Segundo o INCA, produtos como salsicha, presunto, linguiça, bacon, salame e a mortadela mencionada anteriormente passam por processos de conservação e intensificação de sabor, como salga, cura, defumação e uso de conservantes.

Além do risco associado às carnes processadas, a composição também pesa contra o alimento. A salsicha pode conter carne mecanicamente separada, gordura suína, pele de frango, proteína de soja, amido, sal, aromatizantes, estabilizantes, corantes, realçadores de sabor e o conservante nitrito de sódio. 

1. Bebidas Alcoólicas

Foto: Reprodução/Magnific

Em primeiro lugar estão as bebidas alcoólicas, muito presentes em rolês, barzinhos e muito conhecida pelo seu fator social.

As bebidas alcoólicas contêm etanol, uma substância tóxica e psicoativa que pode afetar fígado, cérebro, intestino e outros órgãos. 

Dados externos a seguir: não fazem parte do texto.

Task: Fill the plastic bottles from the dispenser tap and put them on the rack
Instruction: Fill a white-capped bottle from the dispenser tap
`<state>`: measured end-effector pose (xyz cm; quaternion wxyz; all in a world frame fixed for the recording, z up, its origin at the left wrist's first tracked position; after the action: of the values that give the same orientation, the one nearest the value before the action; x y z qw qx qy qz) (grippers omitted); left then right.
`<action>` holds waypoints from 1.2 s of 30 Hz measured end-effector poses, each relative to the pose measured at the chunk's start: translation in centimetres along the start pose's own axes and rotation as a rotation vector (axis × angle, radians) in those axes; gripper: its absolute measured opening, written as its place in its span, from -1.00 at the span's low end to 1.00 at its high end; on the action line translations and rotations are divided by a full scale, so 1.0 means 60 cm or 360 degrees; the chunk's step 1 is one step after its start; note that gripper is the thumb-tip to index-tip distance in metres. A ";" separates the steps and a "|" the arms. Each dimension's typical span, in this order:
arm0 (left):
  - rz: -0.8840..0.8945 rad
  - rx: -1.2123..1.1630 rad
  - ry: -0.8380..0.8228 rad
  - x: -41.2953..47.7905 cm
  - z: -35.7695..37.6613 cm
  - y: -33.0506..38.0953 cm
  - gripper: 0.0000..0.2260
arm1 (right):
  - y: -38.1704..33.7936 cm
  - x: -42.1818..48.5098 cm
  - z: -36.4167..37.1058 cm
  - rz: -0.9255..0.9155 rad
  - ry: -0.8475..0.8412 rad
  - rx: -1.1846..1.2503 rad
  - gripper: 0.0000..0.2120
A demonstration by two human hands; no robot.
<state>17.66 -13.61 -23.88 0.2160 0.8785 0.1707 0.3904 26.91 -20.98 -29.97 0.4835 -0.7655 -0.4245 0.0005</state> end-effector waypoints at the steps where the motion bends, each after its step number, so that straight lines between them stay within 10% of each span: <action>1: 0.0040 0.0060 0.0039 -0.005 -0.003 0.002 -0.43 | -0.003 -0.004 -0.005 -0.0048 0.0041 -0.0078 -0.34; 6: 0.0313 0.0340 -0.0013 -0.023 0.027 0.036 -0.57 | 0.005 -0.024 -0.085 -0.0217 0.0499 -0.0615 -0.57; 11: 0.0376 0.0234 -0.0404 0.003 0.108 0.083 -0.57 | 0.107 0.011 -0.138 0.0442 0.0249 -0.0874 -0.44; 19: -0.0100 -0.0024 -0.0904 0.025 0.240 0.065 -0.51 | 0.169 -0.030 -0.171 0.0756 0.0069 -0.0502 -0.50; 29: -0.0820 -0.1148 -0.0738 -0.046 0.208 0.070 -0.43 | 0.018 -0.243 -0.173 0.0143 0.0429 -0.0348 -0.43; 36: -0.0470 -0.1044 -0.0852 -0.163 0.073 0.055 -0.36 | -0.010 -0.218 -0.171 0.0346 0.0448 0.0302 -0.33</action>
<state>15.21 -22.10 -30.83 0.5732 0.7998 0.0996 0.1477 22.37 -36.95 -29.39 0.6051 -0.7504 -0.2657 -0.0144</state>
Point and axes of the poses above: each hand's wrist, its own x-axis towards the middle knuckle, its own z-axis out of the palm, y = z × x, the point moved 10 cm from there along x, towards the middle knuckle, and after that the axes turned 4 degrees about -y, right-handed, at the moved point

No fígado, o consumo frequente pode causar gordura hepática, inflamação, cirrose e aumentar o risco de câncer. 

No cérebro, o álcool interfere na comunicação entre os neurônios e pode prejudicar a memória, o equilíbrio, o julgamento e o comportamento. 

No intestino, pode favorecer inflamações, alterar a microbiota e comprometer a barreira intestinal. 

O alerta mais grave, porém, está na relação com o câncer. A OMS (Organização Mundial da Saúde) classifica as bebidas alcoólicas como carcinogênicas para humanos e afirma que o álcool causa pelo menos sete tipos de câncer, incluindo boca, faringe, laringe, esôfago, fígado, intestino colorretal e mama. 

No Brasil, o INCA também associa o consumo de álcool a tumores de estômago e reforça que, para a prevenção do câncer, não existe dose segura de bebida alcoólica.